At some point when developing embedded applications, you’re going to want to store unique values in non-volatile memory, values that can’t be fixed at compilation time. Many microcontrollers have a small amount of EEPROM memory for this very purpose, but it’s usually rather limited if it’s provided at all. Even if you do have a bit of space on an EEPROM at your disposal, actually formatting your values into the memory and dealing with the pesky problem of wear leveling (necessary for parameters that need to change often) can be a bit of a hassle.

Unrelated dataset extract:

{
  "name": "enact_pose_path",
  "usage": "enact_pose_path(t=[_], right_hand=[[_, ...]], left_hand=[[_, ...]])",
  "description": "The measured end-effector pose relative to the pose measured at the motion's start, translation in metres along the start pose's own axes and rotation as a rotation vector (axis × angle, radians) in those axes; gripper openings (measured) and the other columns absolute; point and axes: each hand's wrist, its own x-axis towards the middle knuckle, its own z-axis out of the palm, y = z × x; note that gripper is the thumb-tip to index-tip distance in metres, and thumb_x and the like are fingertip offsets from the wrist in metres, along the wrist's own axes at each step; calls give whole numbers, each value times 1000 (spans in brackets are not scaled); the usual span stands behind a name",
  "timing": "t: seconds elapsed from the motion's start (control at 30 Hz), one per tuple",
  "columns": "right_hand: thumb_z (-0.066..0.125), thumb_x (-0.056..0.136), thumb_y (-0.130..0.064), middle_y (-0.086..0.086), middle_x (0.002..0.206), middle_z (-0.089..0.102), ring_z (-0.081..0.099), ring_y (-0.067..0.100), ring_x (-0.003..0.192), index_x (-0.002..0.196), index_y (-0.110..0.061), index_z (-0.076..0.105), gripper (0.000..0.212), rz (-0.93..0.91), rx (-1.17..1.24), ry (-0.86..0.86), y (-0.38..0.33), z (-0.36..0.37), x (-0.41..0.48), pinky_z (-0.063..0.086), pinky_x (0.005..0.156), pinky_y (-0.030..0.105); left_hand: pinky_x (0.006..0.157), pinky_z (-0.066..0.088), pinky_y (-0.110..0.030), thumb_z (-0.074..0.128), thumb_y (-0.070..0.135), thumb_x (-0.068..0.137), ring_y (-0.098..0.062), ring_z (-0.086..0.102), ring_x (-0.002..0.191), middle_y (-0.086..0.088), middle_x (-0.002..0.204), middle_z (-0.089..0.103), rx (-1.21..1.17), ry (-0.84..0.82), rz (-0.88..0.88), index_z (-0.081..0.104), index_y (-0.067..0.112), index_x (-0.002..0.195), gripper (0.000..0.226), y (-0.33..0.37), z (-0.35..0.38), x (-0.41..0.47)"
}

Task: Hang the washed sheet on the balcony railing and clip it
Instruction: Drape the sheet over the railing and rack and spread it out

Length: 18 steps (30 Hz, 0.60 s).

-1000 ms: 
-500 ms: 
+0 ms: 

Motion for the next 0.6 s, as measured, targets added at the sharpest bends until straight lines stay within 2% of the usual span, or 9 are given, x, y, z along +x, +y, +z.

Lucky for us, [Marcelo Barros] decided to share his own implementation, Kved (key/value database) which uses the flash memory instead for such storage. Kved implements a dictionary type data structure, using numeric keys and values, supporting a few integer types. Using the library should be straightforward enough, as [Marcelo] says, all you need are a pair of spare flash sectors and the ability to port the flash the sector read, write, and erase functions. There are plenty of examples of such code available for practically any microcontroller out there, so that should be no barrier. For those who want to play with it right now, the repo currently has ports for the STM32L433RC and STM32F411CE, as well as a simulated version you can compile and run on your computer.

From an implementation perspective, the write algorithm uses a COW (Copy On Write) method. Changed values are invalidated by over-writing the storage location with all-zeros, and re-writing the changed value to a new location, cycling through the unused locations until the sector is full. Data-integrity mechanisms are implemented, preventing corruption of the data structure due to power fail situations, so incorrectly written values will be corrected on start-up and not affect the integrity of the configuration.

When looking around, we found a similar project, Embedis, over on hackaday.IO, as well as this article on the subject of embedded filesystems from a little while back.